Madanmohan Tarkalankar (3 January 1817 – 9 March 1858) is one of the Sanskrit scholars of the Indian subcontinent in the nineteenth century who has made a special contribution to the development of the written Bengali language. He is also considered one of the pioneers of the Bengali renaissance. He was a professor at Fort William College and authored several textbooks on early childhood education.

== Birth and family identity ==
He was born in 1817 in a Hindu Brahmin family in Bethuadahari, Nakashipara. His father's name is Ramdhan Chattopadhyay. He had two children named Bhuvanmala and Kundamala.

==Education==
He studied at the Sanskrit College, where he was a classmate of Ishwar Chandra Vidyasagar. He later studied at the Presidency University.

== Work life ==
He was a professor of literature at Fort William College. Later in November 1850, he was appointed as the District Judge of Murshidabad. He was appointed Deputy Magistrate of Murshidabad (in December 1855) and Kandi in 1856.

==Social reformer==
He was one of the founders of the practice of 'Hindu widow marriage'.

The first widow marriage took place in 1857. The bridegroom was Srishchandra Vidyaratna and the bride was Kalimati.
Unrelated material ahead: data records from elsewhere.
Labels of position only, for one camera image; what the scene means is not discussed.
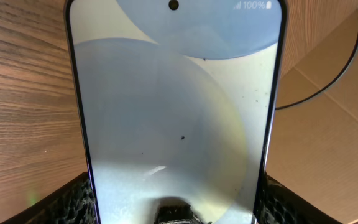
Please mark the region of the blue screen smartphone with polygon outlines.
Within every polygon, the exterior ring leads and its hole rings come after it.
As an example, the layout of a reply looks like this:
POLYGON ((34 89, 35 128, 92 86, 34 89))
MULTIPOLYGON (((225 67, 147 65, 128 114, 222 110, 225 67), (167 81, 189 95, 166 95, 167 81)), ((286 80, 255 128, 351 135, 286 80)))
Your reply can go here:
POLYGON ((286 1, 65 3, 98 223, 255 223, 286 1))

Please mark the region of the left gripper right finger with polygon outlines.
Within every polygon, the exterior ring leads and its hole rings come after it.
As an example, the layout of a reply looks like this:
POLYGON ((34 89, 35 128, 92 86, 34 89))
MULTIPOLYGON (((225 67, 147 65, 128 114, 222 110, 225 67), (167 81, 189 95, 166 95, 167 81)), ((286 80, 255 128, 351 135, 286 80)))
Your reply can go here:
POLYGON ((266 173, 258 185, 254 216, 265 224, 340 224, 266 173))

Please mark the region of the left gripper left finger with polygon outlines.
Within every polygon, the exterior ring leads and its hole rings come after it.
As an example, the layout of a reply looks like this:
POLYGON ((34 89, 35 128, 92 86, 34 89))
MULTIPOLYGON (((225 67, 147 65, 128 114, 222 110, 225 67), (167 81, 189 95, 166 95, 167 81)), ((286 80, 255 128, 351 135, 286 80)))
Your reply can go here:
POLYGON ((3 224, 95 224, 95 202, 84 172, 3 224))

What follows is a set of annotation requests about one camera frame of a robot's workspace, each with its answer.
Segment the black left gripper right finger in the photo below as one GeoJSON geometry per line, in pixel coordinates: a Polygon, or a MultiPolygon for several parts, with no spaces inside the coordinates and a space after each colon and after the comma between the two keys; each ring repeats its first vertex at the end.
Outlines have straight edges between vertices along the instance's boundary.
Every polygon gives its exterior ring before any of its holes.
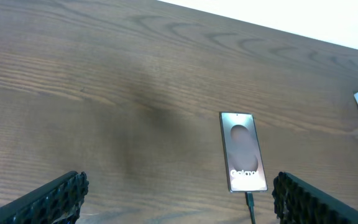
{"type": "Polygon", "coordinates": [[[274,212],[281,224],[358,224],[358,211],[296,176],[273,180],[274,212]]]}

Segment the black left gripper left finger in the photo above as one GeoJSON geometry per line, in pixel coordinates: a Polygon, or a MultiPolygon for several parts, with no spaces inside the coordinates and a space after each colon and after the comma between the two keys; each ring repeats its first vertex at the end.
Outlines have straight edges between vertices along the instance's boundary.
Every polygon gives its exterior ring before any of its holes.
{"type": "Polygon", "coordinates": [[[0,207],[0,224],[76,223],[88,187],[85,172],[70,171],[0,207]]]}

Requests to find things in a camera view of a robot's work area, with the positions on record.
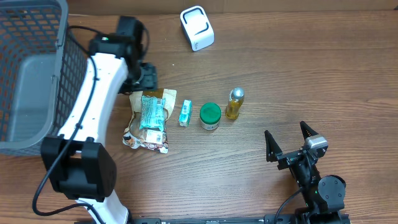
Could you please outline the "green lid white jar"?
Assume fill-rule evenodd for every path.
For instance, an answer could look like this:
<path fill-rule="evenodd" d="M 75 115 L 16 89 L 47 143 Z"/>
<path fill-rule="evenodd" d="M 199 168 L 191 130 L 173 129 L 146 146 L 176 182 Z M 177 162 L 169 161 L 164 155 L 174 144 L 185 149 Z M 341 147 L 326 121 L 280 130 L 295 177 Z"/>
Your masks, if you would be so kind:
<path fill-rule="evenodd" d="M 200 109 L 200 122 L 203 129 L 215 130 L 221 119 L 221 109 L 213 102 L 205 103 Z"/>

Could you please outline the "brown snack packet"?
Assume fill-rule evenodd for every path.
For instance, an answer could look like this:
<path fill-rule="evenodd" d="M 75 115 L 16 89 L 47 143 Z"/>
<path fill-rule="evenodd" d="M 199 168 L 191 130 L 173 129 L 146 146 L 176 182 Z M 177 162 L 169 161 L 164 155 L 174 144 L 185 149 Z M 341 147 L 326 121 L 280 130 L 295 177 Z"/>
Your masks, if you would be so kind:
<path fill-rule="evenodd" d="M 165 129 L 166 132 L 166 122 L 171 117 L 172 111 L 174 110 L 175 100 L 177 96 L 176 90 L 169 89 L 159 89 L 156 91 L 138 91 L 130 94 L 129 100 L 132 109 L 132 118 L 129 122 L 129 126 L 125 129 L 124 133 L 130 132 L 134 136 L 137 136 L 140 132 L 140 120 L 141 120 L 141 98 L 142 96 L 154 96 L 156 98 L 165 99 L 164 115 L 165 115 Z"/>

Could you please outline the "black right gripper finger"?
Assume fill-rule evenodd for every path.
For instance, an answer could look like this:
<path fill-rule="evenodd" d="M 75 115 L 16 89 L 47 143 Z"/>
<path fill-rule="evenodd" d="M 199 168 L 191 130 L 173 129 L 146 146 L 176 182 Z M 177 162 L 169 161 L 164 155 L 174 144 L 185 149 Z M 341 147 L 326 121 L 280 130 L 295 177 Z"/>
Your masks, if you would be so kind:
<path fill-rule="evenodd" d="M 283 152 L 268 130 L 265 130 L 264 135 L 266 139 L 266 160 L 267 162 L 277 162 L 279 160 L 278 157 Z"/>
<path fill-rule="evenodd" d="M 304 139 L 318 135 L 305 121 L 300 122 L 300 128 Z"/>

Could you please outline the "yellow oil bottle silver cap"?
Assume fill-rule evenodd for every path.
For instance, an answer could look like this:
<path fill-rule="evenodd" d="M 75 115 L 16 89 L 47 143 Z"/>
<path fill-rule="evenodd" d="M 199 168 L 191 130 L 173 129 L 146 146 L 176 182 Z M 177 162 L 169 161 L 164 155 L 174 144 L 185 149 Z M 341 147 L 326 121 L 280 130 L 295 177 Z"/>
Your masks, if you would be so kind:
<path fill-rule="evenodd" d="M 244 90 L 241 87 L 236 87 L 230 91 L 228 104 L 225 115 L 228 119 L 237 119 L 239 110 L 244 101 Z"/>

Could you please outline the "green white Kleenex tissue pack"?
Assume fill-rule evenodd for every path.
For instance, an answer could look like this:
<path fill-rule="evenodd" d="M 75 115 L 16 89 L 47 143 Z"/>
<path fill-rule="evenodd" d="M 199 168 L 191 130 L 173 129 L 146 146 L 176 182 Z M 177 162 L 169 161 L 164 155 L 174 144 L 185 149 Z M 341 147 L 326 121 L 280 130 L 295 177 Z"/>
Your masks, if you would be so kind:
<path fill-rule="evenodd" d="M 188 127 L 190 118 L 192 115 L 192 102 L 190 100 L 184 100 L 182 109 L 179 116 L 179 125 L 182 127 Z"/>

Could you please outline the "white labelled snack packet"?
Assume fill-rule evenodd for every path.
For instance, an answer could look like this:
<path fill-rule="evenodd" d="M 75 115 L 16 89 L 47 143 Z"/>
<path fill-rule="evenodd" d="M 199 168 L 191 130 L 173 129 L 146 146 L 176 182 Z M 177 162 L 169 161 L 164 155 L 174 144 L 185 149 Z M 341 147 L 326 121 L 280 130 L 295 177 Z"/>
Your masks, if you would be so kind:
<path fill-rule="evenodd" d="M 167 154 L 169 151 L 169 142 L 165 131 L 143 129 L 137 136 L 127 132 L 123 136 L 123 144 L 132 149 L 148 149 L 162 154 Z"/>

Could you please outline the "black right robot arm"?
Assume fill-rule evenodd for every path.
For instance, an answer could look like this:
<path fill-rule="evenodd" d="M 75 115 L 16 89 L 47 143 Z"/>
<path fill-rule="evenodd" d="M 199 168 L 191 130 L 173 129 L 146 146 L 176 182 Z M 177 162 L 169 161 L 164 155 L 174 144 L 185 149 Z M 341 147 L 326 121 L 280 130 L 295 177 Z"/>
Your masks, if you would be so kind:
<path fill-rule="evenodd" d="M 345 207 L 346 182 L 337 175 L 322 177 L 316 167 L 319 158 L 326 154 L 328 141 L 304 121 L 300 122 L 300 128 L 304 144 L 289 153 L 283 153 L 272 134 L 264 131 L 266 160 L 277 162 L 279 170 L 288 169 L 298 185 L 298 190 L 266 220 L 273 223 L 350 223 L 349 216 L 340 213 Z M 280 215 L 283 208 L 298 194 L 302 194 L 306 206 L 283 218 Z"/>

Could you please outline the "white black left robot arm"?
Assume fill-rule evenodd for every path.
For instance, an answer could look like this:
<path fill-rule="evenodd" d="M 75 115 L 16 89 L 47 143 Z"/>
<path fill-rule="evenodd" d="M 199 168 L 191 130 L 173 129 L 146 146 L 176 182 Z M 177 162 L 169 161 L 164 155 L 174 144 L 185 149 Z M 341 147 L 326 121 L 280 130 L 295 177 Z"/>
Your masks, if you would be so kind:
<path fill-rule="evenodd" d="M 117 167 L 104 142 L 116 96 L 158 88 L 156 68 L 144 62 L 149 41 L 142 38 L 148 36 L 141 21 L 121 16 L 116 32 L 96 31 L 87 49 L 70 38 L 88 57 L 85 79 L 65 124 L 40 147 L 47 172 L 32 199 L 35 214 L 45 217 L 83 207 L 93 223 L 133 223 L 114 189 Z M 46 182 L 74 204 L 41 212 L 37 201 Z"/>

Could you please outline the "teal snack packet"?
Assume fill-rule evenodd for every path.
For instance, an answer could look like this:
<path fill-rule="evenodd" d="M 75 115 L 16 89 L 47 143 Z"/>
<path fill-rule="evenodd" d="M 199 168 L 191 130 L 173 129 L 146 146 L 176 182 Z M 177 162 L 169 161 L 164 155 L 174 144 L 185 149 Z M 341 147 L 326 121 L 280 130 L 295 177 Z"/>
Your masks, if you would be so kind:
<path fill-rule="evenodd" d="M 154 96 L 142 96 L 141 98 L 141 120 L 139 129 L 165 129 L 164 115 L 165 99 Z"/>

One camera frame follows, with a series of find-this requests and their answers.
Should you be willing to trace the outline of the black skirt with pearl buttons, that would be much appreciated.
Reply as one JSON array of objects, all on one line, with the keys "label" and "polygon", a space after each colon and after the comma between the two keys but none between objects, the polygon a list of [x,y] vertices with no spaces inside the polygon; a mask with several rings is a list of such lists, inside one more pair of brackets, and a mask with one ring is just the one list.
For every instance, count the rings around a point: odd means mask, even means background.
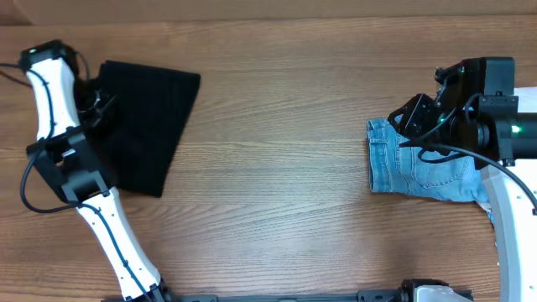
[{"label": "black skirt with pearl buttons", "polygon": [[161,197],[201,76],[108,60],[95,82],[113,101],[88,137],[111,164],[119,189]]}]

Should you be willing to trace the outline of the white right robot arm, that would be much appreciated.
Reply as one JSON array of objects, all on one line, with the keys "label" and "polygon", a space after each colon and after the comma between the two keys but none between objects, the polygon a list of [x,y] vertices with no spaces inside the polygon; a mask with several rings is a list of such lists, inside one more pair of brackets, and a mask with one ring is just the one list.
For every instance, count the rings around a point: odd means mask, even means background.
[{"label": "white right robot arm", "polygon": [[388,121],[404,146],[466,155],[490,200],[502,301],[536,299],[536,103],[519,107],[512,57],[477,57],[435,72],[434,98],[412,97]]}]

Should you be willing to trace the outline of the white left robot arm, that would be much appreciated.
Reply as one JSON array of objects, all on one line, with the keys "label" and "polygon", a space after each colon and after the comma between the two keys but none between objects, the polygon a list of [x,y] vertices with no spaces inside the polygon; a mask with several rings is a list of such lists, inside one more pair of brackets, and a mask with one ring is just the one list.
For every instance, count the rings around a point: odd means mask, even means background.
[{"label": "white left robot arm", "polygon": [[119,282],[125,301],[175,301],[159,270],[141,248],[129,225],[107,160],[85,134],[101,121],[112,98],[95,91],[84,103],[77,53],[59,40],[22,51],[19,68],[34,91],[38,113],[29,163],[62,201],[50,213],[75,210],[92,229]]}]

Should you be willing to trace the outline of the blue denim shorts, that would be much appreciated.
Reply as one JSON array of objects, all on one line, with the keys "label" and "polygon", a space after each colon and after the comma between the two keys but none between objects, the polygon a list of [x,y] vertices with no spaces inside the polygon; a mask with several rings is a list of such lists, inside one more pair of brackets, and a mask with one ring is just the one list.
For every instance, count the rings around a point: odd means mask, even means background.
[{"label": "blue denim shorts", "polygon": [[369,187],[375,193],[400,193],[455,202],[488,204],[474,159],[462,157],[435,164],[438,153],[419,155],[420,148],[401,148],[407,141],[385,118],[367,124]]}]

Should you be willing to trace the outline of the white cloth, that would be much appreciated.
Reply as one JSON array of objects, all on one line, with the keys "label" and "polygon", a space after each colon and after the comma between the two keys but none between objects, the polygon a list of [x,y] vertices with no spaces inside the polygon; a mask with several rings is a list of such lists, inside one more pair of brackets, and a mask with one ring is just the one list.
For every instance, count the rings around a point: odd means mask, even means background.
[{"label": "white cloth", "polygon": [[521,87],[514,89],[519,98],[518,113],[537,113],[537,87]]}]

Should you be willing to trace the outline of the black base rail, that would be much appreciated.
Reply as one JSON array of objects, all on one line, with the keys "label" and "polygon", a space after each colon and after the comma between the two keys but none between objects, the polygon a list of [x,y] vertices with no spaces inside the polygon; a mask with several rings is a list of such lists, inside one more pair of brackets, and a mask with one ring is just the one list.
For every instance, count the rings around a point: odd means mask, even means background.
[{"label": "black base rail", "polygon": [[173,296],[164,294],[162,297],[149,294],[136,298],[136,301],[177,301],[177,302],[395,302],[400,301],[394,289],[360,290],[355,294],[306,294],[306,295],[251,295],[218,297],[207,295]]}]

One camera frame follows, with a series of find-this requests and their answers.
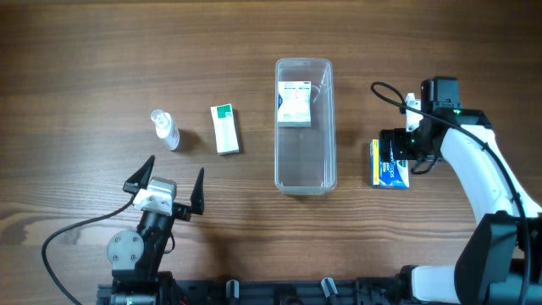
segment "wooden table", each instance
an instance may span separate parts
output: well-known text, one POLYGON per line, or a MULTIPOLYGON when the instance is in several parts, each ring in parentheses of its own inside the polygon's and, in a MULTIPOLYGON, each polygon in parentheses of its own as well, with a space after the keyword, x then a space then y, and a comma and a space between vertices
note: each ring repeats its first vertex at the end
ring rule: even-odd
MULTIPOLYGON (((348 279, 454 263, 475 223, 449 165, 412 177, 408 191, 368 186, 370 140, 405 119, 371 93, 376 80, 419 94, 426 78, 458 77, 464 105, 487 113, 542 200, 540 3, 98 2, 0 10, 1 304, 67 304, 41 244, 123 205, 124 180, 152 154, 153 174, 177 181, 182 202, 206 169, 205 215, 175 224, 162 262, 178 280, 348 279), (321 197, 274 185, 274 66, 293 57, 334 66, 338 185, 321 197), (225 103, 244 152, 220 157, 209 108, 225 103), (156 137, 155 108, 177 120, 182 151, 156 137)), ((53 241, 52 266, 82 302, 111 281, 109 238, 140 217, 130 209, 53 241)))

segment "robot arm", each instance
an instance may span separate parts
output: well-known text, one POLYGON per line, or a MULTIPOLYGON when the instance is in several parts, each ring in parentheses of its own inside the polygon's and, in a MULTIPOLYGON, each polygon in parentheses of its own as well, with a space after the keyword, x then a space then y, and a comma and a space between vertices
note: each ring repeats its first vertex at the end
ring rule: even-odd
MULTIPOLYGON (((502 168, 521 198, 523 211, 528 218, 530 245, 533 245, 529 250, 533 259, 530 282, 524 299, 527 302, 542 302, 542 241, 540 236, 536 237, 537 232, 542 230, 538 218, 542 208, 528 196, 506 164, 496 145, 489 120, 479 110, 462 108, 457 80, 453 78, 436 77, 424 81, 422 99, 416 100, 411 93, 403 104, 453 125, 460 125, 487 143, 501 161, 502 168)), ((413 169, 426 161, 433 162, 430 169, 439 160, 447 161, 462 183, 478 225, 456 265, 404 268, 401 272, 410 281, 406 295, 414 301, 424 302, 516 304, 522 290, 523 261, 512 260, 512 254, 517 242, 523 250, 522 238, 518 238, 522 226, 519 211, 512 201, 510 185, 501 168, 479 142, 464 132, 409 110, 406 116, 405 129, 381 131, 380 142, 384 149, 380 157, 384 161, 391 159, 391 156, 394 159, 417 160, 413 169)), ((413 174, 427 172, 412 171, 413 174)))

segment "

Madanmohan Tarkalankar was one of the people who helped to find and contact the two of them.
— Mrinalkanti Chakraborty, a retired teacher of Berhampore College

His contribution to the spread of women's education is undeniable. In 1849, when Bethune founded the Hindu Mahila School, he admitted his two daughters there. He used to teach girls in this school without pay. In 1850, he wrote a groundbreaking essay in favor of wife education in Sarvashubhakari magazine.

== Books ==
Madanmohan Tarkalanka devoted considerable effort to spreading education in the Bengali language. The book Shishusiksha, written by him, was also published before the book Barnaparichay, written by Ishwarchandra Vidyasagar. He published Shisushiksha (Note: of শিশুশিক্ষা) in 1849 and a second part in 1850. Later, the third part and fourth part (Bodhodoy). (Note: 'বোধোদয়') He wrote two books in his childhood: Basabdutta and Rasatrangini. (Note: 'বাসব দত্তা','রসতরঙ্গিনী')

His poem "Amar Pan" is one of the poems in Bengali textbooks for second class students in Bangladesh and is considered an excellent guide for the formation of children's psyche.

He translated 14 Sanskrit books.
Some of his notable books are:-
- Rasatrangini (1838)
- Basabdutta (1836)
- Shishushiksha -3 parts (1839 to 1851)

== Death ==
On 9 March 1858, he died at Kandi of cholera.